I was born in a city called Birmingham which is in the middle of England, UK. I am what people in the UK call a ‘third generation British Asian’. My parents are from Punjab in north India, my father moved to the UK when his marriage was arranged with my mother, who was only 18 years of age at the time. Growing up in a semi traditional punjabi household meant that we attended the temple on Sundays and we took part in cultural and religious events.
Our parents also took us on holiday to visit my grandparents house in a small village in Punjab. As children we enjoyed the freedom we had in India, I remember hanging out with my cousins who would take me to the bazaars. It was the only time where we didn’t have a TV or modern toys to play with and we didn’t miss them. So, having had a taste of life in India, I was always intrigued with India’s mystical landscapes, its history and rich heritage. In 2007 while on a family trip to punjab I talked my mother and brother into going to Shimla and Dharamsala. They both needed some convincing as with the rest of my family, they were quite happy to just visit the family home in Punjab and then return to the UK.

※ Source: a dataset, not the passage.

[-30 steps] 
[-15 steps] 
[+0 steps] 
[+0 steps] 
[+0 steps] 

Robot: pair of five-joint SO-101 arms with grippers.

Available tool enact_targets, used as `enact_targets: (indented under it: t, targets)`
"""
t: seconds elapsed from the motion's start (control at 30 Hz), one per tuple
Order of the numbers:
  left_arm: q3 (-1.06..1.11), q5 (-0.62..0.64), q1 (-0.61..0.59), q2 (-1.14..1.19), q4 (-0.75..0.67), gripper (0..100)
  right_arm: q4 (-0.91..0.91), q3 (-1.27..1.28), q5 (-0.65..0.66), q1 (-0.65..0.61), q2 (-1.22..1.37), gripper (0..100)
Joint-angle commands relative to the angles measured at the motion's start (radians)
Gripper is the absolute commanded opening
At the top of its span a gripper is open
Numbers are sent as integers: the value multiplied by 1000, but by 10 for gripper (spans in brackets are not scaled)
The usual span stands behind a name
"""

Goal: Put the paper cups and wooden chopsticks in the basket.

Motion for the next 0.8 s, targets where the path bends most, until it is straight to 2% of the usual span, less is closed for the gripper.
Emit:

It was here that I first clapped eyes on the beauty of the Himalayas, it was a perfect clear April morning and the views were simply breath-taking. from that point on, I was hooked on coming to India, every year since then my annual holiday took place in India, I have been from South to North India, travelled by train, bus and plane. My annual holiday was usually a couple of weeks and every year at the end of my holiday, I would take a deep sigh and say ‘oh well, that’s a shame, I wish I had more time’. With this in mind, I decided in 2012 that I would give up my job as HR Manager and take 6 months to travel around. I am now living my dream. I quit my job in March 2013, then completed the CELTA teacher training course with Cambridge University so that if ran out of money, I could pick up some teaching work. In May, I arrived in Goa, and went on to visit Punjab, Nepal, Varanasi, Rishikesh, Dharamsala, Manali, Pushkar, Gwalior and presently I’m in Vrindavan which is famed for the birthplace of Lord Krishna
Traveling around India is quite a different experience for me compared to other travelers, most days, I am stopped in the street by the locals and I am asked where I’m from. The common phrase is ‘you look Indian?’ To which I normally reply in hindi, ‘yes, I am Indian, I just was born in another country. They instantly become even more intrigued and that is how many of my conversations and some dear friendships are born. The funny thing is that I’m just as fascinated with Indians as they are with me.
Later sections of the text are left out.